──────── The records ────────
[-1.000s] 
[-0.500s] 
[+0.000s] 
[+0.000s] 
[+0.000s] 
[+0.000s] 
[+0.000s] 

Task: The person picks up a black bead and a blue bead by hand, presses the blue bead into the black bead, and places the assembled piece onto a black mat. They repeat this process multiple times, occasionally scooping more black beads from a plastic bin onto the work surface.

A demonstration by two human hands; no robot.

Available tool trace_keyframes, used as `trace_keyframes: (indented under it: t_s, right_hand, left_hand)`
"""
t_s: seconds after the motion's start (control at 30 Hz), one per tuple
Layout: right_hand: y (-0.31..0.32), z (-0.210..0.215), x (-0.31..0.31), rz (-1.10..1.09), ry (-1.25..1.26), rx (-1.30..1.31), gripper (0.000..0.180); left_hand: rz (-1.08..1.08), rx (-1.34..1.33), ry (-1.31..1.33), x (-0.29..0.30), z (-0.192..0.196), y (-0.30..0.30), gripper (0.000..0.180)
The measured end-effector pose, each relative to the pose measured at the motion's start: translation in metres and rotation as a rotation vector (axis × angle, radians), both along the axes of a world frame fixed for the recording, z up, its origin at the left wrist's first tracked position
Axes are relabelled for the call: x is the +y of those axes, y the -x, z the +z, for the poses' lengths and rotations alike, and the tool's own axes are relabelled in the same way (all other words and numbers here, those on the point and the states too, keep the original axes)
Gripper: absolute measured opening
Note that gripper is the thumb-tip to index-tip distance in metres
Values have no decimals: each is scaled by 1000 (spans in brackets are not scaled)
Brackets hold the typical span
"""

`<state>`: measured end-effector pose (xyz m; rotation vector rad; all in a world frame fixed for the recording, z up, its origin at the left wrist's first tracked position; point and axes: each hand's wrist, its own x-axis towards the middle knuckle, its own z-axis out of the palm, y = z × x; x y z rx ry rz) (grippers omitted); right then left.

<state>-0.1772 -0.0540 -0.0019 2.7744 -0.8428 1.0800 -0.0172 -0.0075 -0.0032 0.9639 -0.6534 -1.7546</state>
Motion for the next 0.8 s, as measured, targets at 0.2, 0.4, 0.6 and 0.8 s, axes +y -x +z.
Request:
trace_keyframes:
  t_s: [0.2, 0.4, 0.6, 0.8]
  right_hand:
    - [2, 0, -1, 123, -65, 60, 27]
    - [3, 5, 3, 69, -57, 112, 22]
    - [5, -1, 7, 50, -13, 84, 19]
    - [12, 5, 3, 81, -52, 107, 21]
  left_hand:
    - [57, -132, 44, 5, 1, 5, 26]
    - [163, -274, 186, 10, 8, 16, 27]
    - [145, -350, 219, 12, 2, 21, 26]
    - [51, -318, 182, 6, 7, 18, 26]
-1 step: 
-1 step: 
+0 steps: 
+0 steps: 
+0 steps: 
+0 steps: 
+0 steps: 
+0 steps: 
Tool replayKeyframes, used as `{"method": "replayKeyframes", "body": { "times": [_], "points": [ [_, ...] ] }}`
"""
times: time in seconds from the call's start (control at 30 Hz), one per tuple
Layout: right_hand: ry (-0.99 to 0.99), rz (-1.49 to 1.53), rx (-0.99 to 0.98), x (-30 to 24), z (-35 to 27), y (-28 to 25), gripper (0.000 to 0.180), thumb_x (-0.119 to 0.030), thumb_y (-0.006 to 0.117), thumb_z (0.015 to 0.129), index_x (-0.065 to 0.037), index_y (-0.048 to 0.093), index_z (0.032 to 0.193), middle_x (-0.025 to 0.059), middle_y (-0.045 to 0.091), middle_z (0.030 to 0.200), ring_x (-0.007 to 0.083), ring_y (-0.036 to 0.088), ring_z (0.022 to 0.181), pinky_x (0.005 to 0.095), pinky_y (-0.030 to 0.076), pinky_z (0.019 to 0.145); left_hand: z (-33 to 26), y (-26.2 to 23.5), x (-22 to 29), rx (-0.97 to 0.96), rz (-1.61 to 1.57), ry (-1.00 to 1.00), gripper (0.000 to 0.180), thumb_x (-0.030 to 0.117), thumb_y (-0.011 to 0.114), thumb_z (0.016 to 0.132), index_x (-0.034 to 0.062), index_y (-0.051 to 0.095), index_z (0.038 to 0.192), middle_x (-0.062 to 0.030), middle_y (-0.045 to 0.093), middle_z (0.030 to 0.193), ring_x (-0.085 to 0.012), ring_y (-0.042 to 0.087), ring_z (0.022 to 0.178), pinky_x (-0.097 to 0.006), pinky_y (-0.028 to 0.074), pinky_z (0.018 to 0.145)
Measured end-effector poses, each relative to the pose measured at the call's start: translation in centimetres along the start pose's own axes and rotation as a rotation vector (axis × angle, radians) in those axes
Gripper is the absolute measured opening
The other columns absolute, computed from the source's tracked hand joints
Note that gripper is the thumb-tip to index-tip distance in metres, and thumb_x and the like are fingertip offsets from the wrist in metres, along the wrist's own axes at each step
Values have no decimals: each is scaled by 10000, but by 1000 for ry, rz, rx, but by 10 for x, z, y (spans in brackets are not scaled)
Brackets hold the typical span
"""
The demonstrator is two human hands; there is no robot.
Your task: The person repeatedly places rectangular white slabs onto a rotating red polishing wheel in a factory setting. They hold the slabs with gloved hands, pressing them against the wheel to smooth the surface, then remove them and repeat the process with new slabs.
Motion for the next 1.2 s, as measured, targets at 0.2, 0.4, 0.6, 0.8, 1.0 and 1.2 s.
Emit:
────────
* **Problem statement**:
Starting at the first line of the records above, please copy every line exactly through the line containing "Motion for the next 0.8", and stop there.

* **Reply**:
[-1.000s] 
[-0.500s] 
[+0.000s] 
[+0.000s] 
[+0.000s] 
[+0.000s] 
[+0.000s] 

Task: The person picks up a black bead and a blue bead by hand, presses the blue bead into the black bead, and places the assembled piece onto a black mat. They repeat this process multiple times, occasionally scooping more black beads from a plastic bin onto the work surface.

A demonstration by two human hands; no robot.

Available tool trace_keyframes, used as `trace_keyframes: (indented under it: t_s, right_hand, left_hand)`
"""
t_s: seconds after the motion's start (control at 30 Hz), one per tuple
Layout: right_hand: y (-0.31..0.32), z (-0.210..0.215), x (-0.31..0.31), rz (-1.10..1.09), ry (-1.25..1.26), rx (-1.30..1.31), gripper (0.000..0.180); left_hand: rz (-1.08..1.08), rx (-1.34..1.33), ry (-1.31..1.33), x (-0.29..0.30), z (-0.192..0.196), y (-0.30..0.30), gripper (0.000..0.180)
The measured end-effector pose, each relative to the pose measured at the motion's start: translation in metres and rotation as a rotation vector (axis × angle, radians), both along the axes of a world frame fixed for the recording, z up, its origin at the left wrist's first tracked position
Axes are relabelled for the call: x is the +y of those axes, y the -x, z the +z, for the poses' lengths and rotations alike, and the tool's own axes are relabelled in the same way (all other words and numbers here, those on the point and the states too, keep the original axes)
Gripper: absolute measured opening
Note that gripper is the thumb-tip to index-tip distance in metres
Values have no decimals: each is scaled by 1000 (spans in brackets are not scaled)
Brackets hold the typical span
"""

`<state>`: measured end-effector pose (xyz m; rotation vector rad; all in a world frame fixed for the recording, z up, its origin at the left wrist's first tracked position; point and axes: each hand's wrist, its own x-axis towards the middle knuckle, its own z-axis out of the palm, y = z × x; x y z rx ry rz) (grippers omitted); right then left.

<state>-0.1772 -0.0540 -0.0019 2.7744 -0.8428 1.0800 -0.0172 -0.0075 -0.0032 0.9639 -0.6534 -1.7546</state>
Motion for the next 0.8 s, as measured, targets at 0.2, 0.4, 0.6 and 0.8 s, axes +y -x +z.

The requested output has now been given in full.